Time,

What a painful reminder, you are!

In a matter of seconds,

Here today, gone tomorrow.

In a few minutes,

You took your first and last breath.

Abruptly, you left and filled my soul with tremendous sorrow.

Your little body I carried within my homey womb, in a matter of seconds that womb became your very tomb.

With every passing day, I assume I feel a little okay

Your little footprints haunt my memory, and slaps me back into my daunting and lonely reality.

I wish you were here still within me but I’m grown enough to know that wishes don’t come true.
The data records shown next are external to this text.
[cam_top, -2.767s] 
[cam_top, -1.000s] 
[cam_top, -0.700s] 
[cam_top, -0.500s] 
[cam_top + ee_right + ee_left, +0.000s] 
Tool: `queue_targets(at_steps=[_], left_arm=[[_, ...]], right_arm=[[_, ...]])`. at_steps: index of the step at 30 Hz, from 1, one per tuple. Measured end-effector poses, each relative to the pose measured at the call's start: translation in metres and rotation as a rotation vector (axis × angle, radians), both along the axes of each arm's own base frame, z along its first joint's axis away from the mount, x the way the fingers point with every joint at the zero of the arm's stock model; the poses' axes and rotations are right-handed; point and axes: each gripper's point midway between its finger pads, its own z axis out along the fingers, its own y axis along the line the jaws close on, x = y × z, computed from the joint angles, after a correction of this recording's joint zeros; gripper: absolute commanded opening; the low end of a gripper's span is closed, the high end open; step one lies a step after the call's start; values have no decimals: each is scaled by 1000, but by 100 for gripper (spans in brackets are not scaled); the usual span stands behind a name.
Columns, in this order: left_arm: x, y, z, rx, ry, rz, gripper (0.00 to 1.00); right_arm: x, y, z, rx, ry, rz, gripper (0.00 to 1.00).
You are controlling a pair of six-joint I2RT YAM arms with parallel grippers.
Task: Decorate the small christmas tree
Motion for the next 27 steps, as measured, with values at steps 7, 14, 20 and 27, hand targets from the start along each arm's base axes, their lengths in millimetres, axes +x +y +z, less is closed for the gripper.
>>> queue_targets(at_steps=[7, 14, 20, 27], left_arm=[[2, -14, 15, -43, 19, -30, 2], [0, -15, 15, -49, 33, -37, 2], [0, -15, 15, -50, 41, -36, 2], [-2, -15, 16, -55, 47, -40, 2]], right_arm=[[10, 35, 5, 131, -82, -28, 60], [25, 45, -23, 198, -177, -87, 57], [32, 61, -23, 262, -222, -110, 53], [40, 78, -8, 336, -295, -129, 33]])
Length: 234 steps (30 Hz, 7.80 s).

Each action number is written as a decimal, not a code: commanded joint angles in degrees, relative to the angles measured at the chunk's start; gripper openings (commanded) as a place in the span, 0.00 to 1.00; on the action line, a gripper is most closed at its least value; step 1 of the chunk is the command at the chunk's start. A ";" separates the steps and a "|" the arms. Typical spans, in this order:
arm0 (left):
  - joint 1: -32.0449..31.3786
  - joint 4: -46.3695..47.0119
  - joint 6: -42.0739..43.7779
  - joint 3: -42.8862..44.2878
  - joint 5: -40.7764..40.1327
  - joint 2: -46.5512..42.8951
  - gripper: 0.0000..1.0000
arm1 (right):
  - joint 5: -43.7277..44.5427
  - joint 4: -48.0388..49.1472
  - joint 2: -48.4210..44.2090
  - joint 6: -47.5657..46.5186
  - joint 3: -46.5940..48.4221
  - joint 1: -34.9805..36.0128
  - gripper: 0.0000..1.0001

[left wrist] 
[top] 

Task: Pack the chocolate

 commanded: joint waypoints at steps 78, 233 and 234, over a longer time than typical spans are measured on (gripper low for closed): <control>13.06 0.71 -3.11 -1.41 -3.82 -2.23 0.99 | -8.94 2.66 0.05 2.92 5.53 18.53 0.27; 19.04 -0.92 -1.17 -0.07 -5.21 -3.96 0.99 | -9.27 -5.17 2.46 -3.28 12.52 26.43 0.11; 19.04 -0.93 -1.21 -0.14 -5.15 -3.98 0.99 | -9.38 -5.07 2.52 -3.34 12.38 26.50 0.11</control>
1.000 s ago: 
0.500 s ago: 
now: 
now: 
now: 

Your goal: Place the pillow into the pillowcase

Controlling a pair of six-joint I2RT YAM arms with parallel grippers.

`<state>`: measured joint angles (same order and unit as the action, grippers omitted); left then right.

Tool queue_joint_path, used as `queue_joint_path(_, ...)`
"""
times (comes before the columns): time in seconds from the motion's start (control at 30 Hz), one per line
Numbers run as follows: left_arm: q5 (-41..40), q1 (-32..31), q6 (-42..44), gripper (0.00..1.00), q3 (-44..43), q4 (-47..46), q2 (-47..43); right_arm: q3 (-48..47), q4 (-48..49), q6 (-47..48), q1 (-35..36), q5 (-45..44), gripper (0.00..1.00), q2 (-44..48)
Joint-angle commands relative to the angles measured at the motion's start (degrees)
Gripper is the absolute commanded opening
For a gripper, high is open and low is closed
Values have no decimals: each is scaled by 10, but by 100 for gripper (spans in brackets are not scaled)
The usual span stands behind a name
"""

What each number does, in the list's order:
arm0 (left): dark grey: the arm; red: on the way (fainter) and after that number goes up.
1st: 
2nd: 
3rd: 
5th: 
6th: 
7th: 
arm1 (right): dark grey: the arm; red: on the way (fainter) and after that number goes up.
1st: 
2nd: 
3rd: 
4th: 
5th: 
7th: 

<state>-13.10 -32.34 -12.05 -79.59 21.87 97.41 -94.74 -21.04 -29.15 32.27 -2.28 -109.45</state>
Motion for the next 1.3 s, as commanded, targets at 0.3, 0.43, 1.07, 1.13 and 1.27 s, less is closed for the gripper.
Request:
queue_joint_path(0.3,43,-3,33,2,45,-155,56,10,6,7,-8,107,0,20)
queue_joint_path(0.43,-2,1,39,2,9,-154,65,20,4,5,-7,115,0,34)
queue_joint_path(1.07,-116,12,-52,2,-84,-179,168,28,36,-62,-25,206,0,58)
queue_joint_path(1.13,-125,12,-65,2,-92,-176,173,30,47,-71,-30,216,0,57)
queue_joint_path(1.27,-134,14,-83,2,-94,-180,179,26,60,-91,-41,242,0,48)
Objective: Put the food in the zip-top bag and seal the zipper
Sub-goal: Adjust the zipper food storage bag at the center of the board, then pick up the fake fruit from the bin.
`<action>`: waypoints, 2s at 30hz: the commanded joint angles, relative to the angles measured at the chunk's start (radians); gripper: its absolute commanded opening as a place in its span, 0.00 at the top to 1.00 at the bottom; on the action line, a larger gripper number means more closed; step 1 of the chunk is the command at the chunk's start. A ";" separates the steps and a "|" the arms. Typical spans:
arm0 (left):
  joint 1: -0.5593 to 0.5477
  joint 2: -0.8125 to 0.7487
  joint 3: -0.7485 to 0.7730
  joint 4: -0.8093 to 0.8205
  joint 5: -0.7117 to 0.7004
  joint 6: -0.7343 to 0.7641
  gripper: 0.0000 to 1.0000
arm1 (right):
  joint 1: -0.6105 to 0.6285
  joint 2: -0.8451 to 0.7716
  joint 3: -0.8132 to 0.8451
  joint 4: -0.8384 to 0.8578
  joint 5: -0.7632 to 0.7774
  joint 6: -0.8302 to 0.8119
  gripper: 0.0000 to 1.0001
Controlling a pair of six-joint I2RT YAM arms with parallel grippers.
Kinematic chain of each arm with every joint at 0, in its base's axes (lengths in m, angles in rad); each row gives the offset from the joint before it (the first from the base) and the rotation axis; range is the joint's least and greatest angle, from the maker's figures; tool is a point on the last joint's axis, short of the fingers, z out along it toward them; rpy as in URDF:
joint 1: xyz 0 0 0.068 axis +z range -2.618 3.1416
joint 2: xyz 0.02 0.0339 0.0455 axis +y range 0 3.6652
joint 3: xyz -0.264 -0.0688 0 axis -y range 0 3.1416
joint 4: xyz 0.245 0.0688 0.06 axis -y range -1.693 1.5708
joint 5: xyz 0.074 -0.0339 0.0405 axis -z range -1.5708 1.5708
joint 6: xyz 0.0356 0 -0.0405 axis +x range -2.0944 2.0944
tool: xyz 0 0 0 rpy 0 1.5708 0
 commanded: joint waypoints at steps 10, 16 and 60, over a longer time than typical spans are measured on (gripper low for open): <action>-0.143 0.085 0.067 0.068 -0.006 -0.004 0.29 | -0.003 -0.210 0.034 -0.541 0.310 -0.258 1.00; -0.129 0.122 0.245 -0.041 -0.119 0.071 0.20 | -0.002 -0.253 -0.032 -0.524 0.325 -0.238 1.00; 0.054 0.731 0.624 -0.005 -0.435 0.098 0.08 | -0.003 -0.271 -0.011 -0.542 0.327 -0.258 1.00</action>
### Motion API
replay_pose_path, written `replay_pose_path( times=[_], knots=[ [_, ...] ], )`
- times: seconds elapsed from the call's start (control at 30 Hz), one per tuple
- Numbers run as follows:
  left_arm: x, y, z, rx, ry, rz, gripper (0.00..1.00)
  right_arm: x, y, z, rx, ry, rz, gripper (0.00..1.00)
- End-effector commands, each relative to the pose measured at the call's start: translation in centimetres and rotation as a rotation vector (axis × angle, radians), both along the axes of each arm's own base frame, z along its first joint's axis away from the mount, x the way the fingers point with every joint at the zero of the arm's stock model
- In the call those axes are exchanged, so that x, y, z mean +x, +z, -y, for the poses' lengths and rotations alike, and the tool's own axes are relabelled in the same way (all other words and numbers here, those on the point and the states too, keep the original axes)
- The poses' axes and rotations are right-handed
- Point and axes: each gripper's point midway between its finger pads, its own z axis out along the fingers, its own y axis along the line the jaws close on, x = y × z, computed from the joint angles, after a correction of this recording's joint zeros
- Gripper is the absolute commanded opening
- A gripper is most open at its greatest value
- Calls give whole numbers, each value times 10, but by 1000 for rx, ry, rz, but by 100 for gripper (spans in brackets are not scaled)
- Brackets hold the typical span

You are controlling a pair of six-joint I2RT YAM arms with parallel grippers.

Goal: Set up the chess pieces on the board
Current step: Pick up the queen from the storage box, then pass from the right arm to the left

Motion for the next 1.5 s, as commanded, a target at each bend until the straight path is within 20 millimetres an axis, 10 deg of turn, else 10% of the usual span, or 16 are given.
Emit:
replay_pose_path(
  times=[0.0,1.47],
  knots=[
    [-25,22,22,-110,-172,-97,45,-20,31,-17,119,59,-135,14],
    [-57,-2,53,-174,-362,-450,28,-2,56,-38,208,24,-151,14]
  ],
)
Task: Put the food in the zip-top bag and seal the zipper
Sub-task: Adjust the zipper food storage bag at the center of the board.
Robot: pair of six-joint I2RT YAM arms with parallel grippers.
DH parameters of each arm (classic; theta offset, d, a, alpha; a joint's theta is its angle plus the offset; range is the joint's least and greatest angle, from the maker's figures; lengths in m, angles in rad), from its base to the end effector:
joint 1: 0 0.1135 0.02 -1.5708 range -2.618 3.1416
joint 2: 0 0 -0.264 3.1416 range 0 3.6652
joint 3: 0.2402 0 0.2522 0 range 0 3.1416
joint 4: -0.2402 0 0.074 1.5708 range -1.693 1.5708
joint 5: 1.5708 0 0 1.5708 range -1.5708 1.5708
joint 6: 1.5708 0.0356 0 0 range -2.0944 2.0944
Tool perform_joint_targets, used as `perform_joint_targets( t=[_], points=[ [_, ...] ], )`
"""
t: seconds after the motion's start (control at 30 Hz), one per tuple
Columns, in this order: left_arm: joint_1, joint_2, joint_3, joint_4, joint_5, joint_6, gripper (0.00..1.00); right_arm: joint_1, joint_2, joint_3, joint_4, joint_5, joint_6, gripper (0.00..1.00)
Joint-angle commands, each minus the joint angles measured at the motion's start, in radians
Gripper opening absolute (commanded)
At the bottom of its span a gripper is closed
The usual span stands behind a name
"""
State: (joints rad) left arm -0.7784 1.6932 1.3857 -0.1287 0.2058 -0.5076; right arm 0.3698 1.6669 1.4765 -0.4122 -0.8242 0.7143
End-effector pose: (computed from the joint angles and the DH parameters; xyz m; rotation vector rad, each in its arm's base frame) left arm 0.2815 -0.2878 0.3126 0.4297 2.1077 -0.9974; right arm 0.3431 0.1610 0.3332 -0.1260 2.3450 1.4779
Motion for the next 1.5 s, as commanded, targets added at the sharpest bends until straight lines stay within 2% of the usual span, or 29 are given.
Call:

I so desperately desire to spend another day with you,

Like clockwork, you moved in my belly.

Your little movements I miss.

This once living womb remains barren and lifeless,

like a deserted home with no occupant.

I count the minutes on the ticking clock but your loss has left a hole in my heart, a chokehold on my throat, and a pain in my chest.

With a pain so immense in this lifetime, My torn soul finds it hard to rest.

You are the love I never got to truly experience, but rest assured you are the dream I dream of every night.

A pleasant dream, where we are reunited in a lush green garden filled with many colourful flowers.

A dream where I lovingly embrace you in these motherly, eager arms, where you you are destined to belong, a dream that is a reality and will never end.

but when I am awake in the land of the living,

I look at the time, and it tells me ,”NO”.

I search for you between the seconds of every hour and everyday, but deep down sadly I know, I know…

I won’t get my way…

Time heals all wounds, and so they say,

but I think all wounds heal within a lifetime, and never a day.

So, that makes me feel a little okay, but for now,

Time,

with your box of painful memories you,

what a cold and painful reminder you are!